▶ Directions: The lines to copy are those in the records below that hold the word "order".

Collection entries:
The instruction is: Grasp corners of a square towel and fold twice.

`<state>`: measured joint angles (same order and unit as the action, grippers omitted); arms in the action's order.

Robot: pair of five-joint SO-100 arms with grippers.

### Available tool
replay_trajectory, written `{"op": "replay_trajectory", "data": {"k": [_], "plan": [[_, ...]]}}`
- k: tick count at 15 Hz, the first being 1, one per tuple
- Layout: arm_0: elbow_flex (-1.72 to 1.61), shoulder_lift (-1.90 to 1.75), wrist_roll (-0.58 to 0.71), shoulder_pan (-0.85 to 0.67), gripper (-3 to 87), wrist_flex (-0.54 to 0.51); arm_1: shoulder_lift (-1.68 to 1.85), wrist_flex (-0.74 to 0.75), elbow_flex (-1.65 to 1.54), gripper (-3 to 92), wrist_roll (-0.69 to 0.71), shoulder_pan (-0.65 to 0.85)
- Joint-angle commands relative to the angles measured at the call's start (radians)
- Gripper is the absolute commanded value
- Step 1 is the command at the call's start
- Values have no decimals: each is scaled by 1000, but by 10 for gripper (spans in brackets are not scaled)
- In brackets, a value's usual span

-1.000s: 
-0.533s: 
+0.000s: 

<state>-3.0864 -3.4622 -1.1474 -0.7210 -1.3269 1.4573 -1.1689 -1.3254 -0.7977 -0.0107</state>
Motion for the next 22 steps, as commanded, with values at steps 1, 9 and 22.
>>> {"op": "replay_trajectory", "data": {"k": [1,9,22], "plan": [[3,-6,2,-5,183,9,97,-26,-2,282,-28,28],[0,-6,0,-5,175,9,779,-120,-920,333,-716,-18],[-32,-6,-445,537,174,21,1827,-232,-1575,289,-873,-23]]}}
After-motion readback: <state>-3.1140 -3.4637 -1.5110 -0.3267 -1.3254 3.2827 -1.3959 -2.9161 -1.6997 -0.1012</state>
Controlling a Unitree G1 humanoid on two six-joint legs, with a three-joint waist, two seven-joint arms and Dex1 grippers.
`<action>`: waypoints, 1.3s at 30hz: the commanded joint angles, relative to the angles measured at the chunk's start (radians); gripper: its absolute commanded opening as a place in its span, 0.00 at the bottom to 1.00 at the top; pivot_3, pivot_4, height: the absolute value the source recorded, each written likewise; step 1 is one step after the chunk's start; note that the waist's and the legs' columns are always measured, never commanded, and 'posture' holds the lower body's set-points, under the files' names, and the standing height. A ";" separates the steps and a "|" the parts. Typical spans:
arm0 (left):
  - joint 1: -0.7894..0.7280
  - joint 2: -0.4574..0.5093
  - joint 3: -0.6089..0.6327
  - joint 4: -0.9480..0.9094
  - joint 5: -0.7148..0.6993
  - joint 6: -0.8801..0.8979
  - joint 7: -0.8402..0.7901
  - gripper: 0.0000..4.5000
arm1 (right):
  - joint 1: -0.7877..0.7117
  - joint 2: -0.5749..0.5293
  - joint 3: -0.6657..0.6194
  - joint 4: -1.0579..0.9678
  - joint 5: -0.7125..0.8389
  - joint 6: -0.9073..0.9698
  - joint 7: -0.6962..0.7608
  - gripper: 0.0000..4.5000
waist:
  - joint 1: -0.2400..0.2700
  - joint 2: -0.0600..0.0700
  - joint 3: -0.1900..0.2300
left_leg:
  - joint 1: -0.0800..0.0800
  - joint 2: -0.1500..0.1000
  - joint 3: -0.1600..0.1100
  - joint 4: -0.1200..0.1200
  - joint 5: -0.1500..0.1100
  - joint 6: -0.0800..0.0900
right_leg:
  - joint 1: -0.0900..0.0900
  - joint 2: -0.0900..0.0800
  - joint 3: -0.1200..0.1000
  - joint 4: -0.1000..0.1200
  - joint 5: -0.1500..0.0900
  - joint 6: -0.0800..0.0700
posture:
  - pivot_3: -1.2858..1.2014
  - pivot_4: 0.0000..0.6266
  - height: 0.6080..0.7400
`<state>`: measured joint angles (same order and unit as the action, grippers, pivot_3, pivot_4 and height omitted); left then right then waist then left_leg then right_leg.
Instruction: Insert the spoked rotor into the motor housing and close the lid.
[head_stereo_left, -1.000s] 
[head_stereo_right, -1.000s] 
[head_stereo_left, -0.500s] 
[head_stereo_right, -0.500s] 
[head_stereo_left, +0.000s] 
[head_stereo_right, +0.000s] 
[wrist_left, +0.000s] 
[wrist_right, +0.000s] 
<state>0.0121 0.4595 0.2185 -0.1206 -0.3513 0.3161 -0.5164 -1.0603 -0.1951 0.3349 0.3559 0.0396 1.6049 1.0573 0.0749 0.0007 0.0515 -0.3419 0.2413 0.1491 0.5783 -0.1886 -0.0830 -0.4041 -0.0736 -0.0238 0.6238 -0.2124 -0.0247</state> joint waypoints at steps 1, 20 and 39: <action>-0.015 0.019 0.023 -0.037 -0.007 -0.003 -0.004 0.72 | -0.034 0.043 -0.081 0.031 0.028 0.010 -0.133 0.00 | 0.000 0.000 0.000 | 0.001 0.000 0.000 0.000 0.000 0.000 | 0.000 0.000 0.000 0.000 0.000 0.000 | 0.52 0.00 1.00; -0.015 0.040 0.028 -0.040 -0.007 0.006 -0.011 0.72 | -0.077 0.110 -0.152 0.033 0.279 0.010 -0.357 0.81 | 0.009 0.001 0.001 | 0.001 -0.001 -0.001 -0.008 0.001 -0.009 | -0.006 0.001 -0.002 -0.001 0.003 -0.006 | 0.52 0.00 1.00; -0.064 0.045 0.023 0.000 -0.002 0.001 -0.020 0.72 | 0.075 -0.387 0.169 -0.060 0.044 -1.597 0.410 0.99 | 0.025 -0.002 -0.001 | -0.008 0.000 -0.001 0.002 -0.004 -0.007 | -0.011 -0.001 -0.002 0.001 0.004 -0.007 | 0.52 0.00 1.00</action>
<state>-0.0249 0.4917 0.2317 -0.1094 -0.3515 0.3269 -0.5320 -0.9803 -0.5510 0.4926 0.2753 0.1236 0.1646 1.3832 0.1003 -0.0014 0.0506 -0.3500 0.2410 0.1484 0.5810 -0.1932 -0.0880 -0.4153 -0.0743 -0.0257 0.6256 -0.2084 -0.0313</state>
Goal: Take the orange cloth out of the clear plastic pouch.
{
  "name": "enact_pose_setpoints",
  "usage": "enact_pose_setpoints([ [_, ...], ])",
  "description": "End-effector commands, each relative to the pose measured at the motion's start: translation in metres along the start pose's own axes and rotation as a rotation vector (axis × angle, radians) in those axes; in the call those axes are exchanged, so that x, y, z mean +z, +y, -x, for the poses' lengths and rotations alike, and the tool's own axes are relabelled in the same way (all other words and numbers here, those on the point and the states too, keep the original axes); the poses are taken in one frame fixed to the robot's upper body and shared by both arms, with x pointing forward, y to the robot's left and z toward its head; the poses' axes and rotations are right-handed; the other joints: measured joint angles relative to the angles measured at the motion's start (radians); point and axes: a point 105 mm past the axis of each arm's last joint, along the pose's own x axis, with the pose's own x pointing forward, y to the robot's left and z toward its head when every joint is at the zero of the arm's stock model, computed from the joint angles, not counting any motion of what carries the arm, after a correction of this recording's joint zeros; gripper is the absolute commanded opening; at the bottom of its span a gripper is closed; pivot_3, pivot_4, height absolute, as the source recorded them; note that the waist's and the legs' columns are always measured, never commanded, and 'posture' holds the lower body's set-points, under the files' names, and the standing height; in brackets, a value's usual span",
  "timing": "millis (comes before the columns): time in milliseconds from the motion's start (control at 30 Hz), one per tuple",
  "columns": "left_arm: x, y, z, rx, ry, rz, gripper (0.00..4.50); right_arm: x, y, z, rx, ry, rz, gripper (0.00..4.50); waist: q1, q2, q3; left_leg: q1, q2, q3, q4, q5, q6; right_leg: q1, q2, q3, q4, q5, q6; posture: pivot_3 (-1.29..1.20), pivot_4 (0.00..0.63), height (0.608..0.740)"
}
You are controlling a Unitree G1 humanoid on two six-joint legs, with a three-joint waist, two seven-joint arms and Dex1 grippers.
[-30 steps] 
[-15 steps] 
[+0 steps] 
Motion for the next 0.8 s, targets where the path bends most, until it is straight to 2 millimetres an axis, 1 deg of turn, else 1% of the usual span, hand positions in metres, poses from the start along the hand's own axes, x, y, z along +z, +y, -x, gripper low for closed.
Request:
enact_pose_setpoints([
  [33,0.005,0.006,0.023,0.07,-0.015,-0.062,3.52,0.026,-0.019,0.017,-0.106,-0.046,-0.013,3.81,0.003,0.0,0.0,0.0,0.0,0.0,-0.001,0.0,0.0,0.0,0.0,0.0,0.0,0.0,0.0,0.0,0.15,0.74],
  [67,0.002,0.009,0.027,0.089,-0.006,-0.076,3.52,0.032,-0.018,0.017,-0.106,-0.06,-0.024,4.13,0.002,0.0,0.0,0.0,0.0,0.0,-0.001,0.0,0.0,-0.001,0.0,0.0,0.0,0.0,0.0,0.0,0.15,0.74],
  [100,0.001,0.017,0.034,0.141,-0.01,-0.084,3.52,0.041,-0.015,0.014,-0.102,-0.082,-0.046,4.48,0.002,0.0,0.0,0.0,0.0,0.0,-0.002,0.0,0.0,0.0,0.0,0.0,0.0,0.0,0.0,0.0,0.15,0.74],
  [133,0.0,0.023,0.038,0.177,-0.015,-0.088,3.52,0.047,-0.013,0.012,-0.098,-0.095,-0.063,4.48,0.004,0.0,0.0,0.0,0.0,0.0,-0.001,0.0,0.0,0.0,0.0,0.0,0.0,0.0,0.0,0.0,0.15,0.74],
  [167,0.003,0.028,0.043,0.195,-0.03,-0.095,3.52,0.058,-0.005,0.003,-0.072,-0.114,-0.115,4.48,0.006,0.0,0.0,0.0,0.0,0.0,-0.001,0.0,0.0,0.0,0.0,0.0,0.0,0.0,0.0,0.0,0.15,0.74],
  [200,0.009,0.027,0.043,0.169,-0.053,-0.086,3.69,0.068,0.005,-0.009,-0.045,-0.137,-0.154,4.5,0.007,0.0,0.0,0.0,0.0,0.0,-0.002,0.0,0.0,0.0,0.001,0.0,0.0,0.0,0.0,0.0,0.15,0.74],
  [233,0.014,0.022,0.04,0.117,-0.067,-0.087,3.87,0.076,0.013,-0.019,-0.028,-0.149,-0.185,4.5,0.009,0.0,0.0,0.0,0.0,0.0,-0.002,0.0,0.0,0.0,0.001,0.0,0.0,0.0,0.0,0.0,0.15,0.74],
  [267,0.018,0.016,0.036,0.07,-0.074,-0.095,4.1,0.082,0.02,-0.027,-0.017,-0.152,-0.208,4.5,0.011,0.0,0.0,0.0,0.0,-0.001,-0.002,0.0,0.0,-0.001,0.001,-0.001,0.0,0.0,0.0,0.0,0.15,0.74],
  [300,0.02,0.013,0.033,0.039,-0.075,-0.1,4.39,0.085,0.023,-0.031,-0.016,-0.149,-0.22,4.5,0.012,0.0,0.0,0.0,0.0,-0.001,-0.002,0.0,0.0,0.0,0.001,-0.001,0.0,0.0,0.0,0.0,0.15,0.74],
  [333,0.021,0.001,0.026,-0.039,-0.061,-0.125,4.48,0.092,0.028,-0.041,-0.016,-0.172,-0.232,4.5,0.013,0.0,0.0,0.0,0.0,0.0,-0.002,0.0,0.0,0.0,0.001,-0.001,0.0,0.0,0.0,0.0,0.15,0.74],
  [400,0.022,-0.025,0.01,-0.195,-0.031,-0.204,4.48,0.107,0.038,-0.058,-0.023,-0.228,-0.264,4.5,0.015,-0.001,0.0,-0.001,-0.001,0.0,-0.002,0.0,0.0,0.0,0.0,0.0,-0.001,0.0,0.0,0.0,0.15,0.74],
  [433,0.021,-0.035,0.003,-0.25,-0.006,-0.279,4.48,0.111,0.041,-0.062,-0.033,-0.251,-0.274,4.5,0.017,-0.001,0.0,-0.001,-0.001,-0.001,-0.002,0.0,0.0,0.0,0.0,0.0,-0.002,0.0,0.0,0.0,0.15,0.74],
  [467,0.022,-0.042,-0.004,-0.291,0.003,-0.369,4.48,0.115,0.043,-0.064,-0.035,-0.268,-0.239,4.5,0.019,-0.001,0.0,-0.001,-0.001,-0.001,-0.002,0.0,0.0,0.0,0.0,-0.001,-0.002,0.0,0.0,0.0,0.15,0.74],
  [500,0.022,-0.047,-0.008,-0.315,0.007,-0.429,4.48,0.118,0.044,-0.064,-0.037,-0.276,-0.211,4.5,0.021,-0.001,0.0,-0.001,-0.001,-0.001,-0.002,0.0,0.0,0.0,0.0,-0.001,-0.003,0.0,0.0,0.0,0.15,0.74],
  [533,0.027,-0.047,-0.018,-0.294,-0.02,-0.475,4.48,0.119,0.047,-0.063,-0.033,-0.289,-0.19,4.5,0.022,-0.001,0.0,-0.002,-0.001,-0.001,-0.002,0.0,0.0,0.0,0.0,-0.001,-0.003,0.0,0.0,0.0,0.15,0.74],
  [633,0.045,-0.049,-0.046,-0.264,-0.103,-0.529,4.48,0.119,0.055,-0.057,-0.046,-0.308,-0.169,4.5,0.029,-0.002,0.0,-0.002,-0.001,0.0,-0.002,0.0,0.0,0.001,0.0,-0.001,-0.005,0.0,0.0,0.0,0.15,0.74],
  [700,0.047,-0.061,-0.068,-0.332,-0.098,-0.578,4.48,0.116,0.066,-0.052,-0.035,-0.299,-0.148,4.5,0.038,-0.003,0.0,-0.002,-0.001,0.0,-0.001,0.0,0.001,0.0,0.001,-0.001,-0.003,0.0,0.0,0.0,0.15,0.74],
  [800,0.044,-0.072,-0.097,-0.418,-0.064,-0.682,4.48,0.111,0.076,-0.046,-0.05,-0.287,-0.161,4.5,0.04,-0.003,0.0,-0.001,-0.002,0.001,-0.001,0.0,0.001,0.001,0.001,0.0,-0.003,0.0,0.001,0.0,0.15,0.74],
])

▶ Result of the exercise:
`<state>`: measured joint angles (same order and unit as the action, grippers omitted); arms in the action's order.
`<state>`: measured joint angles (same order and unit as the action, grippers, pivot_3, pivot_4 and height omitted); left then right then waist then left_leg then right_leg.

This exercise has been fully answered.